▸ Problem statement:
Retype verbatim the lines of the listing, from the very first through the line with "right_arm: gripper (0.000".

━━━━━ Data

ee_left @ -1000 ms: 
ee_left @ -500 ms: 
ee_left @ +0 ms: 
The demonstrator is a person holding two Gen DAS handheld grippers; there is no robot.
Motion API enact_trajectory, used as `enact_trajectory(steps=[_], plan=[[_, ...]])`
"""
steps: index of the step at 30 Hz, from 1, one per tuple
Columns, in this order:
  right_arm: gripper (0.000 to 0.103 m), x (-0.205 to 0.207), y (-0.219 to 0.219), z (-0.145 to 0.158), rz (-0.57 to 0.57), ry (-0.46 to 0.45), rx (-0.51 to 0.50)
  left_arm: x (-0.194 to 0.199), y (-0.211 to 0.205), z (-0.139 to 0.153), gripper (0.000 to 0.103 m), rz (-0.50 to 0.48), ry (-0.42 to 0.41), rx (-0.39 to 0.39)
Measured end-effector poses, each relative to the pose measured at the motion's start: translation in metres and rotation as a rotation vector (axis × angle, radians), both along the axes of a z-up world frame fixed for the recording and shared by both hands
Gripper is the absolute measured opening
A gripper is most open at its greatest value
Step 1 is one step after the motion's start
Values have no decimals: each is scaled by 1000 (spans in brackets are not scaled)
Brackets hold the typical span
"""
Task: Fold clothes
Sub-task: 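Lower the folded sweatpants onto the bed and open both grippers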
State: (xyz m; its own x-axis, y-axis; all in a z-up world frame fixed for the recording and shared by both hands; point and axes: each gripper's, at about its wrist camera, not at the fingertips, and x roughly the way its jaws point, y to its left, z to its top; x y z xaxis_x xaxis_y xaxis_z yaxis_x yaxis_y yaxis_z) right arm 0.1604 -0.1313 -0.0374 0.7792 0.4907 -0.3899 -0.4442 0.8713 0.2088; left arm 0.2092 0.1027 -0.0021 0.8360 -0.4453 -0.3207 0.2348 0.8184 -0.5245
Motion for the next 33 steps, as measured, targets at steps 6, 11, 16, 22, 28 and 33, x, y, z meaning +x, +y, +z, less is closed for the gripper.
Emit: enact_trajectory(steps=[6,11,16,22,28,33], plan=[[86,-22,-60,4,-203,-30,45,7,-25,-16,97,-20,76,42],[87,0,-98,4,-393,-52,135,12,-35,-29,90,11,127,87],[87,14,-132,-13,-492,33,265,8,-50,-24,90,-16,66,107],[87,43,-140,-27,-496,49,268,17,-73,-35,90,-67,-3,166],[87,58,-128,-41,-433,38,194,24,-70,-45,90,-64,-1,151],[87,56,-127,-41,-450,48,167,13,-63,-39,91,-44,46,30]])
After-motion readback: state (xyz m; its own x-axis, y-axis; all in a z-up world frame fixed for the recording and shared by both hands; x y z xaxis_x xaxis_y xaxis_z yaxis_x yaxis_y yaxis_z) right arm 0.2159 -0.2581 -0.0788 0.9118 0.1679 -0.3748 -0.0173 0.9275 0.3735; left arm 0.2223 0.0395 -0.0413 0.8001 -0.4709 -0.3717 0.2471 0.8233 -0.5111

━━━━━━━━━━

▸ Output for this exercise:
ee_left @ -1000 ms: 
ee_left @ -500 ms: 
ee_left @ +0 ms: 
The demonstrator is a person holding two Gen DAS handheld grippers; there is no robot.
Motion API enact_trajectory, used as `enact_trajectory(steps=[_], plan=[[_, ...]])`
"""
steps: index of the step at 30 Hz, from 1, one per tuple
Columns, in this order:
  right_arm: gripper (0.000 to 0.103 m), x (-0.205 to 0.207), y (-0.219 to 0.219), z (-0.145 to 0.158), rz (-0.57 to 0.57), ry (-0.46 to 0.45), rx (-0.51 to 0.50)

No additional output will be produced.